Next, we’ll add the parameters we want to tune/test for each ML model. Most machine learning models have parameters whose values we must specify. Think of these parameters as weights. We’re going to try out a number of different weights, and choose the best weights for our final model.

For example, logistic regression only has one parameter to tune–whether we want it to fit the y-intercept or not. Other models have more parameters.

param_grid_ols = [{'ols__fit_intercept': [True, False]}]

Here are all the other parameter grids we’re going to try, for each of our ML models.

# Classification hyper-parameter tuning grids
param_grid_ols = [{'ols__fit_intercept': [True, False]}]
param_grid_ridge = [{'ridge__alpha': [0, 0.001, 0.1, 1.0, 5, 10, 50, 100, 1000, 10000, 100000]}]
param_grid_dtab = [{
    'dtab__n_estimators': [50, 100],
    'dtab__learning_rate': [0.75, 1.0, 1.5],
}]
param_grid_rf = [{
    'rf__n_estimators': [100, 200],
    'rf__max_features': ['auto', 'sqrt', 'log2'],
    'rf__max_depth' : [2,4,8],
}]
param_grid_mlp = [{
    'mlp__activation': ['relu', 'tanh'],
    'mlp__solver': ['adam', 'sgd'],
    'mlp__alpha': [0.01, 0.1, 1, 10, 100]
}]
param_grid_sv = [{
    'sv__kernel': ['rbf', 'linear', 'poly'],
    'sv__C': [0.01, 0.1, 1, 10],
    'sv__gamma': [0.01, 0.1, 1],
}]
param_grid_knn = [{
    'knn__n_neighbors': [8, 10, 12, 14, 16, 18],
    'knn__weights': ['uniform', 'distance'],
    'knn__p': [1, 2],
    'knn__n_jobs': [1, -1],
}]

Finally, here’s a function that performs grid-search cross-validation (i.e. training, tuning, and testing) all at once, and returns the results in a DataFrame, along with the best-tuned model from the tests (i.e. the best-tuned parameters). Later we’ll compare the resulting DataFrames from each model, to choose the model with the best and most consistent predictions on the test data.

def grid_search_cross_validate(X, y, name,
    estimator,
    param_grid,
    scoring='accuracy',
    cv=4,
    return_train_score=True
):
    """Perform grid-search hyper-parameter tuning and
    train/test cross-validation to prevent overfitting"""

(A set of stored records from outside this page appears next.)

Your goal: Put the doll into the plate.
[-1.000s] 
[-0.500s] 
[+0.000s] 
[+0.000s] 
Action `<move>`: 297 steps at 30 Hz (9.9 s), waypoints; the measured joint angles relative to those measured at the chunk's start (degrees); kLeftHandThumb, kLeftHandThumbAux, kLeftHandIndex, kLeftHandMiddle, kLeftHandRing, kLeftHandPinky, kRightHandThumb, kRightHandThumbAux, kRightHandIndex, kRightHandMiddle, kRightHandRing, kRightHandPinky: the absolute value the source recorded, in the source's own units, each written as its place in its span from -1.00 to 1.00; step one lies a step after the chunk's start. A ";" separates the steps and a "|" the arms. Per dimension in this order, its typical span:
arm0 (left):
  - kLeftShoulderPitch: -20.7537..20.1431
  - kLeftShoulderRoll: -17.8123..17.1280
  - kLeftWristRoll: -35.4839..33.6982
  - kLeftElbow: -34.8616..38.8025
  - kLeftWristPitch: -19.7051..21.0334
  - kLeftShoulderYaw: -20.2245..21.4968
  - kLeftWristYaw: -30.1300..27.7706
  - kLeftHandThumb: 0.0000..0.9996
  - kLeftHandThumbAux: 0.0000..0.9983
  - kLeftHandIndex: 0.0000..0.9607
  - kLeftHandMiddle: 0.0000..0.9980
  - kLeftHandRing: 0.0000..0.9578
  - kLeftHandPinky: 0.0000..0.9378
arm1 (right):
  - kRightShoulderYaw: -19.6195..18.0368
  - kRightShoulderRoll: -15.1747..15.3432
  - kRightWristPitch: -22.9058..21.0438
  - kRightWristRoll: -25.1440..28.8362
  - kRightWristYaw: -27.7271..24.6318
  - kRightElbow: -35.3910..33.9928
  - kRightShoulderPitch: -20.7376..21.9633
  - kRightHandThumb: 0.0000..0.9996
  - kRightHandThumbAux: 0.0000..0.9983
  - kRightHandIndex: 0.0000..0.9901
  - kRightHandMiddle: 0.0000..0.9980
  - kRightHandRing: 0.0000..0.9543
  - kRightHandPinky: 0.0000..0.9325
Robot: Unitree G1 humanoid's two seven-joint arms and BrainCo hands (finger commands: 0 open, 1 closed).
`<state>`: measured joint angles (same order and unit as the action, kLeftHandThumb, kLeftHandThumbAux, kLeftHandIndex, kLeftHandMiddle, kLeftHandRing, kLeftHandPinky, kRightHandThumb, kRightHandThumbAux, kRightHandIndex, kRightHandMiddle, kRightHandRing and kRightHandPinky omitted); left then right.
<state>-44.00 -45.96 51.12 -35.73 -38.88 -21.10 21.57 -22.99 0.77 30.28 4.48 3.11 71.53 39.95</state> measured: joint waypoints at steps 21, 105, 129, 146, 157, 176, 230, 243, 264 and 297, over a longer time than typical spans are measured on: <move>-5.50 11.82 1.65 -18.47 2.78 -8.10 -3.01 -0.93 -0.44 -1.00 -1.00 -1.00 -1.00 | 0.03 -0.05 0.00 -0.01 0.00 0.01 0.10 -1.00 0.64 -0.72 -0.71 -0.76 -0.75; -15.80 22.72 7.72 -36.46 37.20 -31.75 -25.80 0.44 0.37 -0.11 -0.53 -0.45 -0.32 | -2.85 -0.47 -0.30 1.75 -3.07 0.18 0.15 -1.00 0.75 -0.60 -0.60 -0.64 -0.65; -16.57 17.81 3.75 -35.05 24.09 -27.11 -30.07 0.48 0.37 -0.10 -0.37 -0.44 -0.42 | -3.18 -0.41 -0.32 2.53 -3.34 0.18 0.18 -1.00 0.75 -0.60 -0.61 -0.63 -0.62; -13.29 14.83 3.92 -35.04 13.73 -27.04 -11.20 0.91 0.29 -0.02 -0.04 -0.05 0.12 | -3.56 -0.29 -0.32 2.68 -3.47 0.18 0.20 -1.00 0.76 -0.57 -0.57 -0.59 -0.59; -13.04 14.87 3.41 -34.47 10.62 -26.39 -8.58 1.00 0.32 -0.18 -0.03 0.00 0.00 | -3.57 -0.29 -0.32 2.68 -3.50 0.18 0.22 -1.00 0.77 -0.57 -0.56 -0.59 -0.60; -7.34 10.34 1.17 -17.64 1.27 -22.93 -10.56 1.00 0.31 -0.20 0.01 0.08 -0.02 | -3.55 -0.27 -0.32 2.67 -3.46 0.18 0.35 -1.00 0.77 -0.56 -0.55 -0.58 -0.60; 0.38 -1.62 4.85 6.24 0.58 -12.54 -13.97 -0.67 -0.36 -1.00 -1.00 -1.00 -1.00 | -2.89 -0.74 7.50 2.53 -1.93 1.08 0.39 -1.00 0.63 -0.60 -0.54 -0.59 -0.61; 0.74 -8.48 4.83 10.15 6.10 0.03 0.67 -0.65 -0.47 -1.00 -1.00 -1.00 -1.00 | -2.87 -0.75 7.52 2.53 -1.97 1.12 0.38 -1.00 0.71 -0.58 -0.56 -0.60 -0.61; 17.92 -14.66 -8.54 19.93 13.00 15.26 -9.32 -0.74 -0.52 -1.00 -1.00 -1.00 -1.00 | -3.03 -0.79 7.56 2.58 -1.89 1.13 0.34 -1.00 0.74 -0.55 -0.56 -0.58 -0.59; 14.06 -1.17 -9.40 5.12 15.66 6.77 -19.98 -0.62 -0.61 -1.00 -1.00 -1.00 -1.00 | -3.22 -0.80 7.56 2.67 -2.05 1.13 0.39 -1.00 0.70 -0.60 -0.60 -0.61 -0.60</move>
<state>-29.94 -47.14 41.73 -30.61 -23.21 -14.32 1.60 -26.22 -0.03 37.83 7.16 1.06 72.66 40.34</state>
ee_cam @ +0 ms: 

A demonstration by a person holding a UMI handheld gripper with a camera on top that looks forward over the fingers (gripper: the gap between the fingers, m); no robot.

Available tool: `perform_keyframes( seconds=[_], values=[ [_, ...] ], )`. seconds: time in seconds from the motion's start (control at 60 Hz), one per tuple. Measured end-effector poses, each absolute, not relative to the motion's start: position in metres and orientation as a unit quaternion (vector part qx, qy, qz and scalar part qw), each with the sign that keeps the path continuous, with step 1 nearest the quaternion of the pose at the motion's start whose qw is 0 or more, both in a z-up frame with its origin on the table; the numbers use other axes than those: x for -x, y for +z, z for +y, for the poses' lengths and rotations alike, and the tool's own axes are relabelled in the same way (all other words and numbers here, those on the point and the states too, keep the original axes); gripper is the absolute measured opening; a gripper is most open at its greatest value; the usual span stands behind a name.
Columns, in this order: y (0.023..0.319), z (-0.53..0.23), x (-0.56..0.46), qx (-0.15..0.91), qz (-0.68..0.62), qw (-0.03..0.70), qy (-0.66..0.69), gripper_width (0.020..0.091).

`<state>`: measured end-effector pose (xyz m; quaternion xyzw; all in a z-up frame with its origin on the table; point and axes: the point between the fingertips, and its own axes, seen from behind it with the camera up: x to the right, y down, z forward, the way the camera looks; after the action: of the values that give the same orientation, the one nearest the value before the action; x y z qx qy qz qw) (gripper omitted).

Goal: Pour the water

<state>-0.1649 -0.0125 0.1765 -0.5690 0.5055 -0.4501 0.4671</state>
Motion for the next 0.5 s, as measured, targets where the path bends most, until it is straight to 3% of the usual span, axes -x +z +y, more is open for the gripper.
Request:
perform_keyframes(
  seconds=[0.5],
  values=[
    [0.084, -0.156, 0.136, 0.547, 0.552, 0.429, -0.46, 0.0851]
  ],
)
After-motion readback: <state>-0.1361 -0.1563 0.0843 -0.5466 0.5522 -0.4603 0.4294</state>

    time_start = time.time()
    gs = GridSearchCV(estimator=estimator, param_grid=param_grid,
        scoring=scoring, cv=cv, return_train_score=return_train_score)
    gs.fit(X, y)
    seconds_elapsed = time.time() - time_start

    print(f"{name} took {round(seconds_elapsed)} seconds")
    print(f"\n{name} training scores: {gs.cv_results_['mean_train_score']}")
    print(f"{name} testing scores: {gs.cv_results_['mean_test_score']}")
    
    df = pd.DataFrame(gs.cv_results_)
    df['estimator'] = name

    return gs, df

Ready to really challenge your computer? Time to set this train in motion and actually train/tune/test our models, and rank them based on “accuracy” of classification (i.e. percentage of correct classifications).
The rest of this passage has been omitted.